Writing Exponential Equations

An exponential function is a mathematical function of the form f(x) = a * b^x, where a is a constant, b is the base (a positive real number), and x is the exponent.

The base of an exponential function determines the growth or decay rate of the function. If the base is greater than 1, the function represents exponential growth; if the base is between 0 and 1, it represents exponential decay.

To write an exponential function based on a real-world scenario, identify the initial amount (a) and the growth/decay factor (b), then use the form y = a * b^x, where x represents time or another variable.

The y-intercept of an exponential function is the value of the function when x = 0, which is equal to the constant a in the function f(x) = a * b^x.

The growth/decay factor is the base b in the exponential function f(x) = a * b^x.

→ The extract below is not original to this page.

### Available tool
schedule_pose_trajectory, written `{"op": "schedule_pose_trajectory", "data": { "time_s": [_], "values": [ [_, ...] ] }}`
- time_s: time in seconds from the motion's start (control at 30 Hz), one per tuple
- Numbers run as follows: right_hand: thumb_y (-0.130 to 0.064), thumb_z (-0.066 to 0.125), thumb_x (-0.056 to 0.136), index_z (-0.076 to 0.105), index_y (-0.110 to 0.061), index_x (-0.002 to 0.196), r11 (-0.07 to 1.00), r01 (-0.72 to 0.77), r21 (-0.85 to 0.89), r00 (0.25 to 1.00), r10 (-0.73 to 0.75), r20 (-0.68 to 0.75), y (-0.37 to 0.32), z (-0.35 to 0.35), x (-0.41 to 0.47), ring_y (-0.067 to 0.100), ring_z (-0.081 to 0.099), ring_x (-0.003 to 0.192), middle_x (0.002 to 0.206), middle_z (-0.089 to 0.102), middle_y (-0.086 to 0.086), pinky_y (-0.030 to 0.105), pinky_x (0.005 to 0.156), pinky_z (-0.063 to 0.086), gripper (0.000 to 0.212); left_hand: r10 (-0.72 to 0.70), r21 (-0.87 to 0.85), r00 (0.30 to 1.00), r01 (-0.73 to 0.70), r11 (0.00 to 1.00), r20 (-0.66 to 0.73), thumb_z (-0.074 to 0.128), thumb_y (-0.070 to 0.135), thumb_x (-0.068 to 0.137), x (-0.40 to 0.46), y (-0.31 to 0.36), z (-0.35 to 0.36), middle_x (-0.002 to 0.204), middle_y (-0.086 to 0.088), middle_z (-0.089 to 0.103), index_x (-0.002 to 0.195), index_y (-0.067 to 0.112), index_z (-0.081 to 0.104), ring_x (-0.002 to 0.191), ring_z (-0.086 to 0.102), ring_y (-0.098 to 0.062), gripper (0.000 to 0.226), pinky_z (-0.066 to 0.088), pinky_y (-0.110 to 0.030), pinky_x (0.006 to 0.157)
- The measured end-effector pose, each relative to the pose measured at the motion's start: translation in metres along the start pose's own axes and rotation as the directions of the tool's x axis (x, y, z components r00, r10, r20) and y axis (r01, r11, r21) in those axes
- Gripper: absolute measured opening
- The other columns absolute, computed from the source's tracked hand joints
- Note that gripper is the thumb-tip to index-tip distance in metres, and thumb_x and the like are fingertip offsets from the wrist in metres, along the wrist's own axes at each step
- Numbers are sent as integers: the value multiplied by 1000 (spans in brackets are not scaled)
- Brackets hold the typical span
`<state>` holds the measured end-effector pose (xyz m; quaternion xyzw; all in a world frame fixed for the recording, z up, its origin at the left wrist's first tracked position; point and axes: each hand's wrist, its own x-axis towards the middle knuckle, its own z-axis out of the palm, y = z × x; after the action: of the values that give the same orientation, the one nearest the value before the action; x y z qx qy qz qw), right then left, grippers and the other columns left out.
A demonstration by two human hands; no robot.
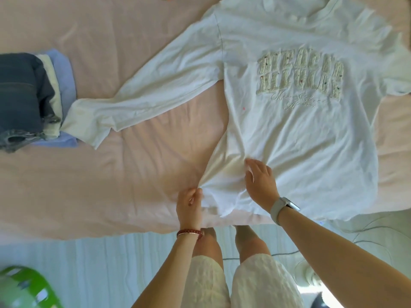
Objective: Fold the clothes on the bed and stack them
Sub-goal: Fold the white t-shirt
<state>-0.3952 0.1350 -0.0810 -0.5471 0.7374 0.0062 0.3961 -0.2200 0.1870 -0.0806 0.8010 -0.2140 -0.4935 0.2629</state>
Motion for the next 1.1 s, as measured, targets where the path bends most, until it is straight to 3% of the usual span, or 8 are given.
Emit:
{"op": "schedule_pose_trajectory", "data": {
  "time_s": [0.13, 0.3, 0.47, 0.6, 0.67, 0.8, 1.0, 1.1],
  "values": [
    [-18, 40, 95, 31, -26, 143, 945, 176, -276, 984, -167, 57, 14, 1, -10, 27, 8, 142, 155, 16, 5, 47, 110, 19, 50, -141, -153, 981, 121, 981, -130, 45, 8, 95, -5, -7, -19, 66, -1, 46, 73, 7, 53, 73, 43, -20, 23, 36, -25, 61],
    [-32, 32, 98, 10, -36, 147, 873, 199, -444, 967, -103, 232, 27, -2, -11, 29, -11, 143, 157, -8, 0, 55, 108, 18, 54, 18, 284, 991, 21, 959, -134, 28, 24, 101, -12, -22, -16, 61, 2, 48, 89, 11, 42, 58, 46, -20, 23, 28, -30, 58],
    [-31, 33, 98, 6, -35, 147, 860, 230, -455, 941, -76, 330, 28, -13, -5, 29, -13, 143, 157, -13, -1, 54, 109, 20, 56, 57, 534, 997, -25, 845, -43, 31, 50, 95, -3, -57, -35, 64, -2, 62, 75, 15, 49, 71, 65, -22, 45, 36, -28, 52],
    [-26, 34, 98, 4, -33, 148, 857, 202, -475, 928, -14, 371, 22, -16, -1, 31, -14, 142, 157, -12, 1, 51, 109, 28, 59, 38, 314, 994, -70, 947, 107, 62, 37, 87, -6, -54, -40, 56, 0, 54, 68, 13, 47, 59, 63, -12, 34, 47, -32, 52],
    [-25, 35, 97, 9, -31, 148, 852, 173, -494, 945, -2, 328, 13, -13, -1, 33, -6, 143, 157, -7, 4, 47, 109, 29, 57, -108, 98, 991, 100, 990, 81, 68, 26, 83, -11, -52, -45, 63, 2, 58, 72, 11, 52, 62, 61, -13, 25, 52, -26, 57],
    [-19, 38, 93, 32, -23, 141, 857, 223, -464, 972, -159, 173, -2, -3, -9, 29, 32, 129, 145, 30, 9, 40, 99, 35, 48, -387, -200, 914, 404, 893, 121, 62, 6, 87, -18, -54, -57, 78, -10, 59, 80, 3, 52, 78, 62, -22, 12, 57, -19, 67],
    [-19, 33, 97, 36, -23, 140, 786, 524, -330, 770, -272, 577, -15, 15, -22, 22, 35, 129, 143, 37, 2, 35, 103, 36, 43, -524, -194, 845, 534, 823, 104, 59, 10, 90, -16, -51, -74, 73, -10, 55, 86, 6, 55, 69, 58, -22, 7, 54, -26, 69],
    [-16, 34, 97, 40, -21, 138, 865, 454, -212, 818, -311, 485, -30, 11, -10, 18, 36, 129, 141, 41, 1, 34, 102, 38, 41, -409, -98, 911, 413, 905, 61, 53, 12, 92, 15, -24, -66, 72, -8, 57, 91, 3, 58, 70, 55, -24, 9, 48, -27, 65]
  ]
}}
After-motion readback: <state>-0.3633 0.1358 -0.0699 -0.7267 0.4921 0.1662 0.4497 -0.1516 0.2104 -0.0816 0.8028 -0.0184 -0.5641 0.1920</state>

It indicates how much the quantity increases (if b > 1) or decreases (if 0 < b < 1) for each unit increase in x.

The general form of an exponential growth equation is y = a * b^x, where a is the initial amount and b is the growth factor (b > 1).

The general form of an exponential decay equation is y = a * b^x, where a is the initial amount and b is the decay factor (0 < b < 1).

An exponential function can be identified from a graph by its characteristic curve, which rises or falls rapidly and approaches the x-axis but never touches it (asymptotic behavior).

The initial value in an exponential function represents the starting amount before any growth or decay occurs, and it is the y-intercept of the function.

To convert a real-world scenario into an exponential equation, identify the initial amount, determine the growth or decay factor, and express it in the form y = a * b^x.